Dünya hayatının geçici olduğunu unutmamak, bize dua ve ibadetin önemini hatırlatır. Dua, kalbimizin Allah’a açılan kapısıdır. Dua etmek, bizi O’nun rahmetine, merhametine ve bereketine ulaştırır. Hayatın getirdiği sorunlar ve zorluklarla karşılaştığımızda en güzel sığınak yine duadır. Çünkü, dua insanın ruhunu besleyen, manevi bir yolculuğa çıkmasını sağlayan bir ibadettir.

İbadetlerimiz aracılığıyla Allah’a yakınlaşarak, gerçek hayatın ahiret olduğunu, bu dünyada sadece bir yolculuk attığımızı gözlemleyebiliriz. Nasıl ki dünya hayattaki oyun ve eğlenceler geçici ise, ibadetlerimiz de ahiret hayatına hazırlık ortamı sunar. Bu nedenle, her anımızı dolu dolu yaşamak ve ibadetle değerlendirmek en önemli görevimiz olmalıdır.

Sonuç olarak, dua ve ibadetlerimizin ruhumuzu besleyen en önemli kaynaklar olduğunu unutmamalıyız. ‘Rabbim!’ dediğimiz an, dualarımızın karşılığını alacağımız umuduyla kalbimizi huzura erdirebiliriz. Dua etmek, ahiret hayatımıza yapacağımız en değerli yatırımdır.

Sonuç: Ahiret Hayatının Kıymeti

Neticede, dünya hayatının bir oyun ve eğlenceden ibaret olduğunu anlamamız, bizi asıl hedefimize yöneltecektir. Ahiret hayatı, ebedi mutluluğumuzun temeli ve kaynağıdır.
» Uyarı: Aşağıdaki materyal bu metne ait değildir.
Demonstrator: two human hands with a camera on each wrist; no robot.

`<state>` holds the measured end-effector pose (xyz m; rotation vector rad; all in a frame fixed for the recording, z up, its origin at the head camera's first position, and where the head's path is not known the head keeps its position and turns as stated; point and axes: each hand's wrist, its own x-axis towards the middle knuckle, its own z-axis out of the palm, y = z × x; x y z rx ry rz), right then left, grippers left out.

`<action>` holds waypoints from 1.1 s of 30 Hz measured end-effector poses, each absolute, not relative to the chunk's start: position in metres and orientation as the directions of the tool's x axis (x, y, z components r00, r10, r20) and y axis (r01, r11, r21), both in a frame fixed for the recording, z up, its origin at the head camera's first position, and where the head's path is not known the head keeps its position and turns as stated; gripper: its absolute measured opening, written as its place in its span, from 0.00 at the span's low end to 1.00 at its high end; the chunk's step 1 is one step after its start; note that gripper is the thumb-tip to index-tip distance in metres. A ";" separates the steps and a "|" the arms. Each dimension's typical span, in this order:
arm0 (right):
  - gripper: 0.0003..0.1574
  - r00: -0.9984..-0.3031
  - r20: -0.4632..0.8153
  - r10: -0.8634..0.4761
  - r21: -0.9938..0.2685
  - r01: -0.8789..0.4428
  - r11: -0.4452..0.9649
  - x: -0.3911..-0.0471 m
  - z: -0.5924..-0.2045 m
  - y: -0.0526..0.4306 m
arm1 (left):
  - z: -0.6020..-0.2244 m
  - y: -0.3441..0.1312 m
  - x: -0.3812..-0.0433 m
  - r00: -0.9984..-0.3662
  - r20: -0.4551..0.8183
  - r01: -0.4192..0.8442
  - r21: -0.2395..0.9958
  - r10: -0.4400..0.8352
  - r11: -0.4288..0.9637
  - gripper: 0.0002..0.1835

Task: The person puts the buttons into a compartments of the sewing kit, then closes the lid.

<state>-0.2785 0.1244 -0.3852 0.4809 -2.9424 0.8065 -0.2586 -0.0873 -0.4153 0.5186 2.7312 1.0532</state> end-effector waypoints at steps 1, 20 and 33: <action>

Bu geçici dünyada yer alan menfaatlerin ardında asıl olanı unutarak büyük bir kayba uğratma potansiyelini taşırız. Bu nedenle, dünya hayatımızda geçici olan zevkler peşinde koşmak yerine, kalıcı ve değerli olan ahiret için işler yapmalı, dualarımızla ve ibadetlerimizle ruhumuzu beslemeliyiz.

Kur’an’da bize hatırlatılan bu gerçekler, manevi bir aydınlanma sağladığında, hayatımızı yeniden şekillendirebiliriz. Unutmayalım ki, gerçek hayat ahiret hayatıdır. Eldeki geçici nimetlerin ötesinde kalıcı olanı görmek, bizleri daha huzurlu ve dengeli bir yaşama götürecektir. Bu bilincin işe yarayabilmesi, dualarımızla, Allah’a yakınlık ve ibadetle desteklenmelidir.